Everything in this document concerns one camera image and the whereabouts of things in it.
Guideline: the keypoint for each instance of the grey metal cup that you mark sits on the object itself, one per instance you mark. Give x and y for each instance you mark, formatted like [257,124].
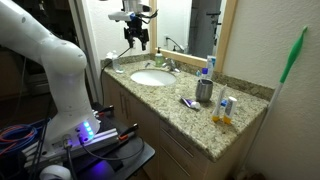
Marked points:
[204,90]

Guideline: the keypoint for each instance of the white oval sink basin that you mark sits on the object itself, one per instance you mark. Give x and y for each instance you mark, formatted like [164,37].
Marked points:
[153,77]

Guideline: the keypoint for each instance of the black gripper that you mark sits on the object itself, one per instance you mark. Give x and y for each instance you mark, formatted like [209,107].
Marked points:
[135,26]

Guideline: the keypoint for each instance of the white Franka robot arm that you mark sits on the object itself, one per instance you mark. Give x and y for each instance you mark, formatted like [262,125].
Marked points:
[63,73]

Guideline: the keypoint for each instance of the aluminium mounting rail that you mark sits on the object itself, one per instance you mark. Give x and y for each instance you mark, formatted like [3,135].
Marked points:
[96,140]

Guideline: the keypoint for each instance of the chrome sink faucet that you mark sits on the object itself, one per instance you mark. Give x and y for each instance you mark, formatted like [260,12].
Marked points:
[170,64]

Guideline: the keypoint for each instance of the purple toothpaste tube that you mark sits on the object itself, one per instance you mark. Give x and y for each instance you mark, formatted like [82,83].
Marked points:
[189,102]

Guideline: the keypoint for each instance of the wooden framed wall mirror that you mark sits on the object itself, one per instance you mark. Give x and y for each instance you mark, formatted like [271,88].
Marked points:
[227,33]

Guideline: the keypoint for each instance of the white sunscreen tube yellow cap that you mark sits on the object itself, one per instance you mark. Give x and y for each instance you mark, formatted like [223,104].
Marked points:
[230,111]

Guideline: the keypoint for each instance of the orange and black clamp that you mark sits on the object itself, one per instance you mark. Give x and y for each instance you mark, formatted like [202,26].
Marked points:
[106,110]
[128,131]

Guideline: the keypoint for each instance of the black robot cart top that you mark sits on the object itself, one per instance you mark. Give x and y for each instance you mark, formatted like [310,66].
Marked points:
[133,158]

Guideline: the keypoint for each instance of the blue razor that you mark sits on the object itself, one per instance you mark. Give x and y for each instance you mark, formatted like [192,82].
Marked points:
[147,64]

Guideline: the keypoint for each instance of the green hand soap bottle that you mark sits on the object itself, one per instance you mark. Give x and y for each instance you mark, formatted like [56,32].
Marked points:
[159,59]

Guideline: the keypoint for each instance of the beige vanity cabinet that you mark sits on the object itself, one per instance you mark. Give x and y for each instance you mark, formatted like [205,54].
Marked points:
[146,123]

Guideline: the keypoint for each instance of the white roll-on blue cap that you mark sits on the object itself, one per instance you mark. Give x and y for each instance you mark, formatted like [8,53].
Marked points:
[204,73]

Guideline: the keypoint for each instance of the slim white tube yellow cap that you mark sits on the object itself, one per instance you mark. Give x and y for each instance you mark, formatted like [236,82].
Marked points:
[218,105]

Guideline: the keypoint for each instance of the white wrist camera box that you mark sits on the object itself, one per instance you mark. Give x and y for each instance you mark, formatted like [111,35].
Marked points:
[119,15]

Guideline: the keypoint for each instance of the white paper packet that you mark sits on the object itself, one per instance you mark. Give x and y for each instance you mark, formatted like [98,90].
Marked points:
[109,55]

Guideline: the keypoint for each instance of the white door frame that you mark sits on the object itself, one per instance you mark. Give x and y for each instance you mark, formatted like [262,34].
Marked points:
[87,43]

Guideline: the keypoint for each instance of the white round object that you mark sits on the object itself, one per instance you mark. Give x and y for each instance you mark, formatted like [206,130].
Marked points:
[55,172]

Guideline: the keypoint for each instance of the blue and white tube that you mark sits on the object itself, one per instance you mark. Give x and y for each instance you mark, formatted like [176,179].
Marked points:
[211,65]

============================================================

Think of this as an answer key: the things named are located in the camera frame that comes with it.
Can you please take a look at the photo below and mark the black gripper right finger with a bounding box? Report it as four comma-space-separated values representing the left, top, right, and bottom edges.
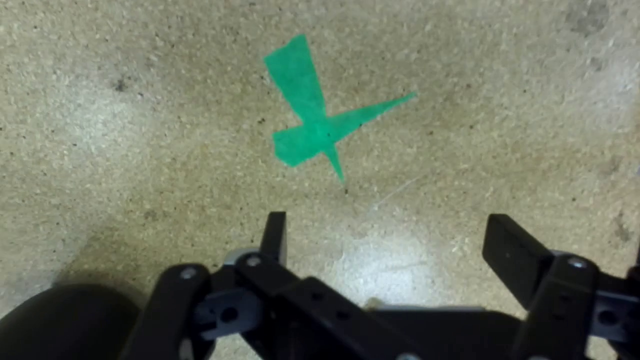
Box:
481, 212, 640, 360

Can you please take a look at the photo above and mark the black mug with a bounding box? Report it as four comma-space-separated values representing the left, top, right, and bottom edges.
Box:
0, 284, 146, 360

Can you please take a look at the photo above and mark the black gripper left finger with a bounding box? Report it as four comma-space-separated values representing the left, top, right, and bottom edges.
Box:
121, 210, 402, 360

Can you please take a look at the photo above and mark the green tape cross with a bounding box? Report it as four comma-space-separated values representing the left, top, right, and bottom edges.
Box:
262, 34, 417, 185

============================================================

Copy out the lines of the records above in which the string "yellow" appears.

## Result of the task
Guideline: the keypoint for each instance of the white sunscreen tube yellow cap that you mark sits on the object itself, one per instance you mark. Give x and y for each instance you mark, formatted like [223,104].
Guideline: the keypoint for each instance of the slim white tube yellow cap that you mark sits on the object itself, one per instance you mark. Give x and y for each instance you mark, formatted like [236,82].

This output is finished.